The audit comes with SPD and City Hall still working to lift federal oversight of the city’s policing. Seattle’s police force was put under federal consent decree in 2011 after an eight-month investigation found evidence of excessive force and biased policing.
There is also a new police contract to pound out. Advocates were frustrated with the previous contract, which took years to negotiate, saying that it turned its back on accountability measures the city passed in 2017. At the end of 2018, the Seattle City Council approved a hotly debated new contract for the Seattle Police Officers Guild that critics said didn’t go far enough to cement needed reform. It was a six-year deal. Most of the deal struck that November was about the past — a back-dated contract to cover the city’s officers who had been working without an agreement since 2014. The 2018 agreement ended in 2020.
Officer discipline — and how it is processed, recorded, and shared — is an area the department must improve.
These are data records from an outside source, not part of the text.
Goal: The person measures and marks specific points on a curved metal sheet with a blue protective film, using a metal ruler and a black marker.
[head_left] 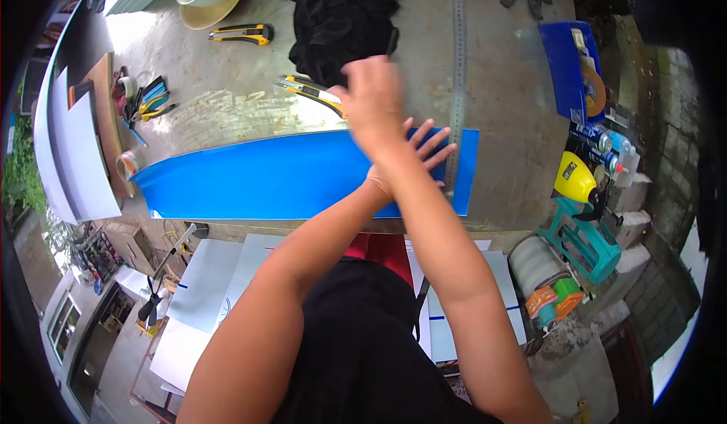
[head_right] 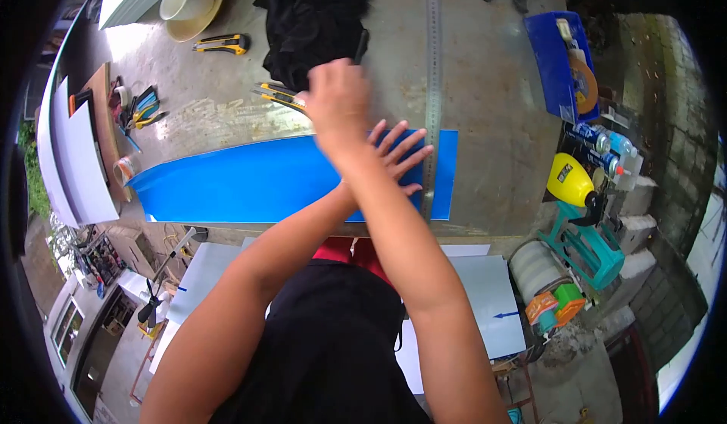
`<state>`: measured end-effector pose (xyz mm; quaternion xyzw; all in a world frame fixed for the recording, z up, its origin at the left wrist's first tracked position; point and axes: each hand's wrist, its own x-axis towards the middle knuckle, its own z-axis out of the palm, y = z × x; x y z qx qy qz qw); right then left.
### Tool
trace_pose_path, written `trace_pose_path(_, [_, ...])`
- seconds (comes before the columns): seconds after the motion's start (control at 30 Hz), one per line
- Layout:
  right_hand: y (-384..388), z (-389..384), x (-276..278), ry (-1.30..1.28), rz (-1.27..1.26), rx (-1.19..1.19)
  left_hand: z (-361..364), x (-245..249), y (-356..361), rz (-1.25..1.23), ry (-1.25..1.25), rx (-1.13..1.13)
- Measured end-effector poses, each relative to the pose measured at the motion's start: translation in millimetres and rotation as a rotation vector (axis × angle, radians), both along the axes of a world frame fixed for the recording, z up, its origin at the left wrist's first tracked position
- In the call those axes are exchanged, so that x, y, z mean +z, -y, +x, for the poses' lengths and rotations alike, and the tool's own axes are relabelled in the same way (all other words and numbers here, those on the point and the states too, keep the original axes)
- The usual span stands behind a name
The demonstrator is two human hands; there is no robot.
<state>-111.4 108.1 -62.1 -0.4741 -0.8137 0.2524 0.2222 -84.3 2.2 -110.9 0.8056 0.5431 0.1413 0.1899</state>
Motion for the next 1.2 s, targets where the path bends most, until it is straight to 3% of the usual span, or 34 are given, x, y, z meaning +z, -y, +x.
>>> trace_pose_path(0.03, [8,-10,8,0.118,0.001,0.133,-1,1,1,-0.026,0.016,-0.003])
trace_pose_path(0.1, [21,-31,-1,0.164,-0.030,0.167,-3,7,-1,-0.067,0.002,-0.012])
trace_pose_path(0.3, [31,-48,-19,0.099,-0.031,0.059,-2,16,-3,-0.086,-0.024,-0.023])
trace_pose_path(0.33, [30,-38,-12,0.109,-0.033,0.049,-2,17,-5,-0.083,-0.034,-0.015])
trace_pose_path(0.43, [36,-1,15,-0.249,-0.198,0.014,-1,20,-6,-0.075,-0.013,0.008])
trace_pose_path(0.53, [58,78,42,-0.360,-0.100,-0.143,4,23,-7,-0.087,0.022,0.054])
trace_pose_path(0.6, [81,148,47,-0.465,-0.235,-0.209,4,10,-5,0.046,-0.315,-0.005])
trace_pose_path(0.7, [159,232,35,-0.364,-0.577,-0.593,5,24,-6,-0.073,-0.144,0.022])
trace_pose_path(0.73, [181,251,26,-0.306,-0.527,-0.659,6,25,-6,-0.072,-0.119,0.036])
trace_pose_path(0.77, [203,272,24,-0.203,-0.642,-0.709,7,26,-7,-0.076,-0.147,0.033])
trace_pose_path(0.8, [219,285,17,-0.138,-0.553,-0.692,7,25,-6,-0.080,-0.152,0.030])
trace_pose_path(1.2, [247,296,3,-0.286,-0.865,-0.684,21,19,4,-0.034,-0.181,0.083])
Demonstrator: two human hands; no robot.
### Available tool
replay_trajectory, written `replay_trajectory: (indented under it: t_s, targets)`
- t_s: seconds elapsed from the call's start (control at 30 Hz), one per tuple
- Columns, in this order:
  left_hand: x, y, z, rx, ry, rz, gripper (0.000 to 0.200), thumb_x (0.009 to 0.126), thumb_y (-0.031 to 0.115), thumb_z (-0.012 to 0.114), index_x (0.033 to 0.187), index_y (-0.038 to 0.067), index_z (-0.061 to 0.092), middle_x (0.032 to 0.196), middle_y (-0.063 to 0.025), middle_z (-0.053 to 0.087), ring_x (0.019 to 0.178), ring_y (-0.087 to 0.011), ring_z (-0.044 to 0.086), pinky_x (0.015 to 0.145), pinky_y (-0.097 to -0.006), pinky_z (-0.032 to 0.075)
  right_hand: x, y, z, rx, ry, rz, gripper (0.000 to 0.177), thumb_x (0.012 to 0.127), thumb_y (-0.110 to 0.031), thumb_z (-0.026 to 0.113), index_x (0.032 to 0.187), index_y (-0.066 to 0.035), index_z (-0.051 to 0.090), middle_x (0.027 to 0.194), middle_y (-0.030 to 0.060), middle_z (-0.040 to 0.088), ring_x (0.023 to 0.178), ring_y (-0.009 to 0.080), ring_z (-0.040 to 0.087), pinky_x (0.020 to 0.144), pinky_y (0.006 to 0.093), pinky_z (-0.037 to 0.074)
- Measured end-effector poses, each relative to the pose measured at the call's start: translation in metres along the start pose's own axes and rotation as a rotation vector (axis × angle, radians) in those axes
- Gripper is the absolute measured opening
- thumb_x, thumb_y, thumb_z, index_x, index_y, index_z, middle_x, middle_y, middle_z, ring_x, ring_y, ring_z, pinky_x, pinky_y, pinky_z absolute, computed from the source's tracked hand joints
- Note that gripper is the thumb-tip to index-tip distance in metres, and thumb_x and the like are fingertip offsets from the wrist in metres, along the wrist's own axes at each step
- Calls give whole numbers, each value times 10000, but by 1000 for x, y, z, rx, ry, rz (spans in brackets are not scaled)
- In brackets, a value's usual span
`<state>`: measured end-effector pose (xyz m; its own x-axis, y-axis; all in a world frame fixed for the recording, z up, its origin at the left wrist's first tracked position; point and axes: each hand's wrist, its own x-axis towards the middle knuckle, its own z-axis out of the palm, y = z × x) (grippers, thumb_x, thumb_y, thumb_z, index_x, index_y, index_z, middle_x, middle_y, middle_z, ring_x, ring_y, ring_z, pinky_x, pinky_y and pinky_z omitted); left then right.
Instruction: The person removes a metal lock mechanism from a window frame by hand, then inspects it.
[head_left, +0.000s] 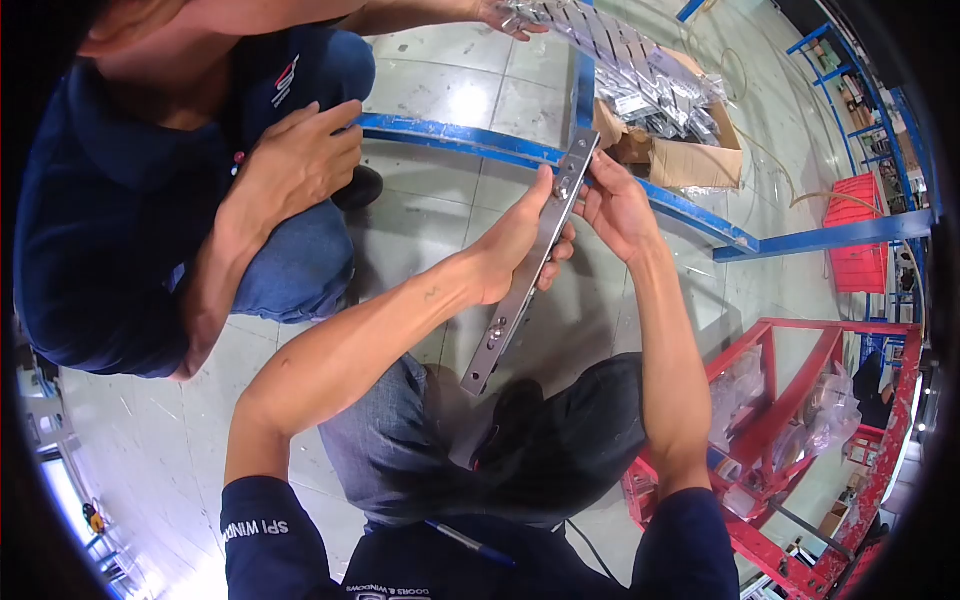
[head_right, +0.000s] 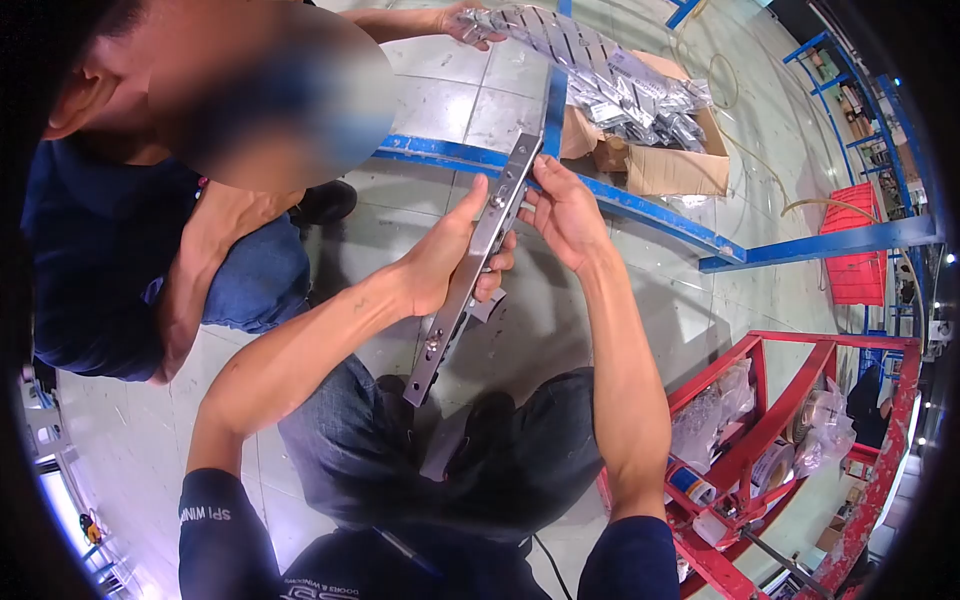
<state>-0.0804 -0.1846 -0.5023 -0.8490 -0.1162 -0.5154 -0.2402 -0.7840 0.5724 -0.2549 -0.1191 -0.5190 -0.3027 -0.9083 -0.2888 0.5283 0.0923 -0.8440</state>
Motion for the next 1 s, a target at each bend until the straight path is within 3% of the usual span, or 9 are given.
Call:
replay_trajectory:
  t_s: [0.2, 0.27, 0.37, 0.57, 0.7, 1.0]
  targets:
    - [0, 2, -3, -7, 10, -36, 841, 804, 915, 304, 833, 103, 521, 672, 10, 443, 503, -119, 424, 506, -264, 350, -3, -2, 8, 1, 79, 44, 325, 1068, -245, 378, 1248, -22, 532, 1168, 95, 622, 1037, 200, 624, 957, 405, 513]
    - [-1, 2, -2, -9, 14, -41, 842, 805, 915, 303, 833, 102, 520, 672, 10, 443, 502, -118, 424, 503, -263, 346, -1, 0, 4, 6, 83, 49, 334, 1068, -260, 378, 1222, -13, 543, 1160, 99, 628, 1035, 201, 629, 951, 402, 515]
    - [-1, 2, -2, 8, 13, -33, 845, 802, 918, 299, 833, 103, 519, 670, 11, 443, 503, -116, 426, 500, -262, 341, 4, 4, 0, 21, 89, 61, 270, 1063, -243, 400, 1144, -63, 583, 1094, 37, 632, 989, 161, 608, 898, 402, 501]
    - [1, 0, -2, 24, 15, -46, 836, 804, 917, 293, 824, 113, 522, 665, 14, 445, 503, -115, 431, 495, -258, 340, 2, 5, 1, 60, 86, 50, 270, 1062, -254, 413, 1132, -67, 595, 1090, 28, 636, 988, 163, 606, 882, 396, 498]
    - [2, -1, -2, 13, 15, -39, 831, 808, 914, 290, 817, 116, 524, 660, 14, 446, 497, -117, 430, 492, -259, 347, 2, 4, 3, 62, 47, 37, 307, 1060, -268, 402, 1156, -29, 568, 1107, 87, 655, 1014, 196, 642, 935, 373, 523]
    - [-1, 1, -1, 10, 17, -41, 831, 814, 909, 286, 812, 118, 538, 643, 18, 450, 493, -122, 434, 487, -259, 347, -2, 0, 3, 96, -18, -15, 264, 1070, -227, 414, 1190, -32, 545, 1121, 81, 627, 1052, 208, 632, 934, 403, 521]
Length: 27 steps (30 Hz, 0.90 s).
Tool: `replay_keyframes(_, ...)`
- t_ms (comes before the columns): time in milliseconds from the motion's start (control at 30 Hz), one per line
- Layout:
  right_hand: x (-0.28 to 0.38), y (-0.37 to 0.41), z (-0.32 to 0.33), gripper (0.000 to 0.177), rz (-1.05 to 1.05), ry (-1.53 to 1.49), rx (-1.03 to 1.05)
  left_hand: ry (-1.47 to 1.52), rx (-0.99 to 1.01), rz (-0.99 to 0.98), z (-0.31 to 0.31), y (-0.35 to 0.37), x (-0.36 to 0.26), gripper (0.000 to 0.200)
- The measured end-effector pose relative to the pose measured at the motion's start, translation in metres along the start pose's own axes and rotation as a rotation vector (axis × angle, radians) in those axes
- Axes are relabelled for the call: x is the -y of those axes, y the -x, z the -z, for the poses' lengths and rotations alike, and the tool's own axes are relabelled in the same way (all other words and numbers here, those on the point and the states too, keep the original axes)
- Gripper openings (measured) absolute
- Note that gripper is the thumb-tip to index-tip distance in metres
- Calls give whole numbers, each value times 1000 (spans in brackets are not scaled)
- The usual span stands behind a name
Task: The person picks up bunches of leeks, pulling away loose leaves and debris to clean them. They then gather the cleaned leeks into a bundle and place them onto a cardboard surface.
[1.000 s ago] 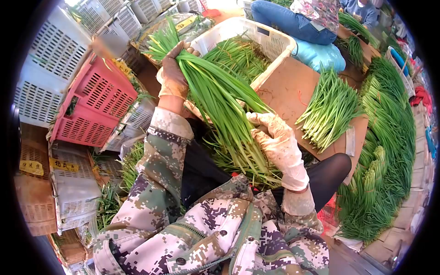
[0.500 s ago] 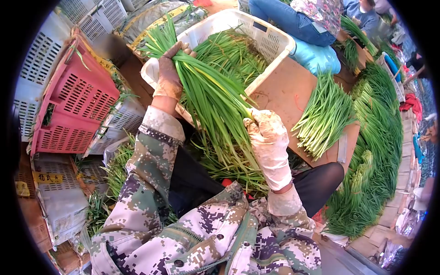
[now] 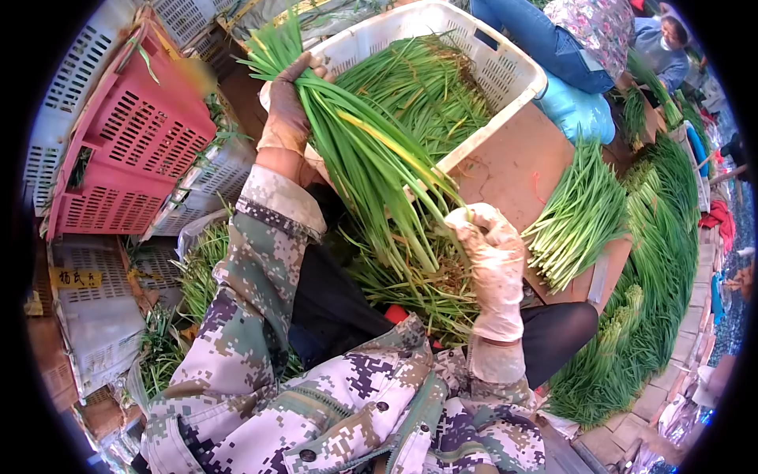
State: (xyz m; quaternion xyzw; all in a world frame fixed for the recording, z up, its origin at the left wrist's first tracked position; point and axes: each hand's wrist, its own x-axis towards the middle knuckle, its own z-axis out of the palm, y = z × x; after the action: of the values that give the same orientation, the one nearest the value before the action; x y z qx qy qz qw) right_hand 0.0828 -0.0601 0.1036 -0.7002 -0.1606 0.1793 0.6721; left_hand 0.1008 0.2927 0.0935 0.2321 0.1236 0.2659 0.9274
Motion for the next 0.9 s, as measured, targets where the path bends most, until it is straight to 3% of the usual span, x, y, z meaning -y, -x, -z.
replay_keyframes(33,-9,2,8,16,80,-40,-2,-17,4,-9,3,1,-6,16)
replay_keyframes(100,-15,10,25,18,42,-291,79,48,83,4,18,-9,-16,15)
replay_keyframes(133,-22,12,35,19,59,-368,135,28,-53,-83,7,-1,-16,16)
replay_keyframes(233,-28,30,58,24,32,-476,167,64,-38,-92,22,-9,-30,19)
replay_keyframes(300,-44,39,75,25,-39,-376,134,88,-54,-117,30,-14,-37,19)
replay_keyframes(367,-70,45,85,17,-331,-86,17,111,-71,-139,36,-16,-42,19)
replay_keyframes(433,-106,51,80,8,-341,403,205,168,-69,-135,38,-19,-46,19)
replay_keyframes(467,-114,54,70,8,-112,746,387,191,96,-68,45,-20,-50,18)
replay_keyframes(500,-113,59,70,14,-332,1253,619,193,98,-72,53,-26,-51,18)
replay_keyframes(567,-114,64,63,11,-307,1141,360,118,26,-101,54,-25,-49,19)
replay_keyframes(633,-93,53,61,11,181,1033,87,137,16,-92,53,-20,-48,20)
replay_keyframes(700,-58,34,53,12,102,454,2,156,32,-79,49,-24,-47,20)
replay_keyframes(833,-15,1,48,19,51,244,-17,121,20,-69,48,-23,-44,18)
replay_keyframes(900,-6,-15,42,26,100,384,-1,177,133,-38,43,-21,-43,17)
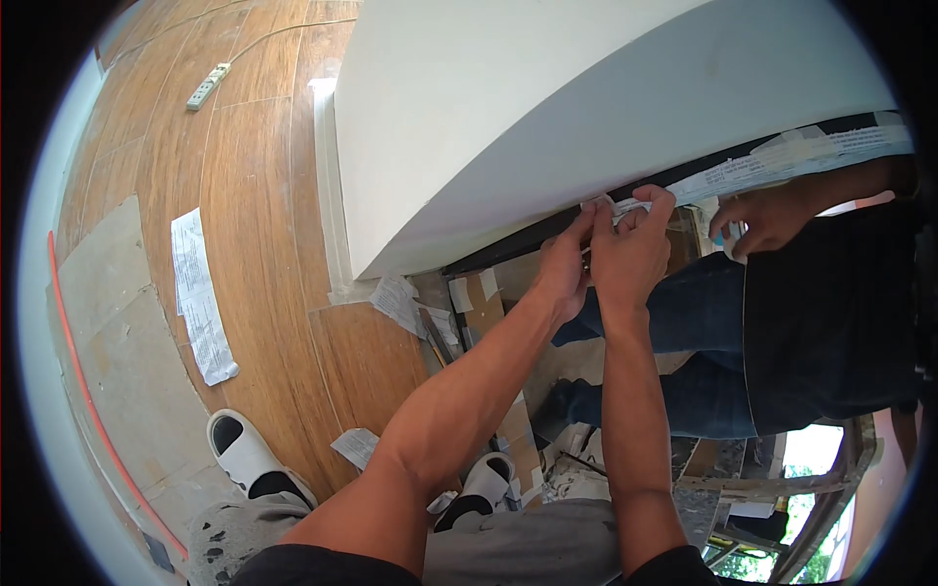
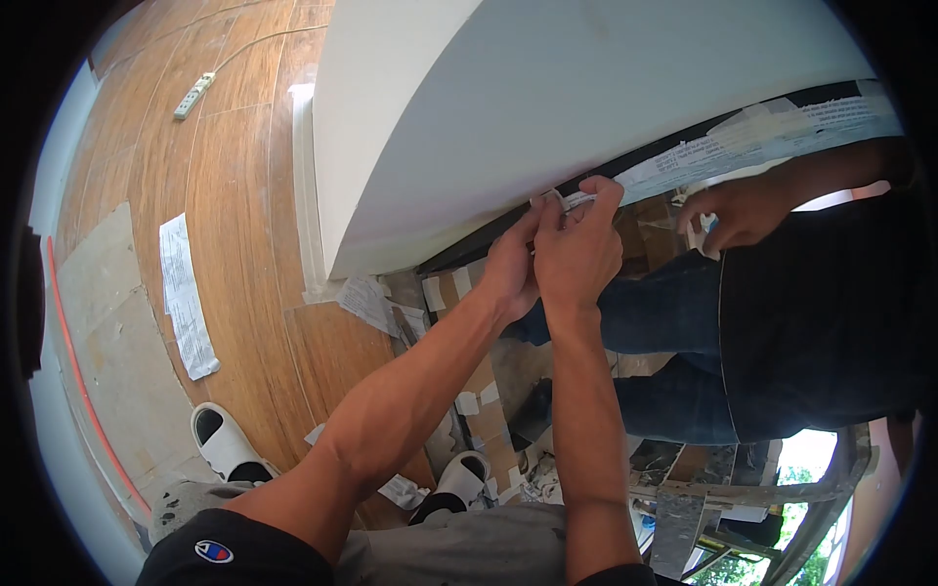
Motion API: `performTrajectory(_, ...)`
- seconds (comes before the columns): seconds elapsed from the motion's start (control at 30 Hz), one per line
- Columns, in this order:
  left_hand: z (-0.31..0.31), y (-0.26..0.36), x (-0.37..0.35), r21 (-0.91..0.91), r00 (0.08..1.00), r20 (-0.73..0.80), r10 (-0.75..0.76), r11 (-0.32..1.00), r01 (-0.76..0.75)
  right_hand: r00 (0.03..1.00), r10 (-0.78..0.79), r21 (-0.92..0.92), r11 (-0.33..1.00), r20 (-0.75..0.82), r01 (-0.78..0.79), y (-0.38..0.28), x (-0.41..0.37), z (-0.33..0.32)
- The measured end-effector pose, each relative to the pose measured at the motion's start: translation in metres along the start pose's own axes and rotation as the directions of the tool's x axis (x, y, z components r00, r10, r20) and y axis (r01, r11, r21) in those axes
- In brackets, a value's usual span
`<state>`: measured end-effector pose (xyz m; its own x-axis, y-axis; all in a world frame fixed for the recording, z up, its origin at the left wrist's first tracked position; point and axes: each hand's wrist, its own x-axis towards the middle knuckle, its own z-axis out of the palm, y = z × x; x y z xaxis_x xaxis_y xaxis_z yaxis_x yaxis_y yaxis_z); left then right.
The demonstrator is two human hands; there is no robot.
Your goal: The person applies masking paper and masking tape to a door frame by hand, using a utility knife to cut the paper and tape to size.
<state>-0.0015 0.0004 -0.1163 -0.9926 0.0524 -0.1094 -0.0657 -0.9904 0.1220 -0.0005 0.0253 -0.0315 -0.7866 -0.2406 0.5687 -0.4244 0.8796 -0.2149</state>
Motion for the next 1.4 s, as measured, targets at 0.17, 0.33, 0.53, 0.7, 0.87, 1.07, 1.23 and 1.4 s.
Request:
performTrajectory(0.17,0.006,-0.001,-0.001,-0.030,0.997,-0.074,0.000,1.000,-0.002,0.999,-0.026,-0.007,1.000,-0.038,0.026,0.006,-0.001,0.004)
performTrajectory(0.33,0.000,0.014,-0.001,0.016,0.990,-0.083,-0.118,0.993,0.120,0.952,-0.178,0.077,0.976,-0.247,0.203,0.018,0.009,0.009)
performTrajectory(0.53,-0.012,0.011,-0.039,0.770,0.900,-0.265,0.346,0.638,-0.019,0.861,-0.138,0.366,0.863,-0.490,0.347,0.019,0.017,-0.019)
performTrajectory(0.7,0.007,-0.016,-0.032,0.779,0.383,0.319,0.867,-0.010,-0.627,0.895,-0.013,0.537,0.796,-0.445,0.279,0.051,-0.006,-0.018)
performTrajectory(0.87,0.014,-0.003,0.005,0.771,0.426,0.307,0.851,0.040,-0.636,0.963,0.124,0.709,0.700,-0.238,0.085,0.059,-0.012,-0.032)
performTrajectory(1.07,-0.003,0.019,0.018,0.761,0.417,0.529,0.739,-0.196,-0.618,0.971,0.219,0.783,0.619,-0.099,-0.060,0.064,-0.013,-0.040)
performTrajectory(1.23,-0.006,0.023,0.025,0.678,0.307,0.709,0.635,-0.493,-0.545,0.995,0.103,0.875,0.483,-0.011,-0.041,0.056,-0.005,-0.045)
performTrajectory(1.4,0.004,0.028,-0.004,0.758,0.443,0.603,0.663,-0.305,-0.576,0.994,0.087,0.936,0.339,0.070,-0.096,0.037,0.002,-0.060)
The audit’s findings found that, for labeling violations classified as “minor” related to in-car and body-worn video, bias free policing, use of force reporting and others, OPA and SPD have adopted language that is, at best, confusing.
If a “minor violation” needs to be addressed but administrators do not think it deserves a penalty, they will label it as a not sustained training referral. This label generally means that they were unable to prove that the incident happened, not that it was simply not worth a penalty.
Overall, the audit found more not sustained training referrals than sustained ones.
“We felt this was confusing in some regard to have a large collection of violations of policy that are found to have happened,” Pitts said. “But you’re calling them ‘not sustained.’”
Pitts says the change in language was made in 2018, after SPOG complained to SPD employment council and OPA that it wanted to classify these violations of policy as either a sustained reprimand or to a not sustained training referral.
Most significantly, the audit found that 23% of disciplinary action reports were not in personnel files. In particular, Pitts said this absence was most prevalent among employees who resigned or retired prior to discipline.
The result? Even if an officer disciplined in Seattle decides to leave the city’s police force, they can move onto a department in a new city with a clean slate.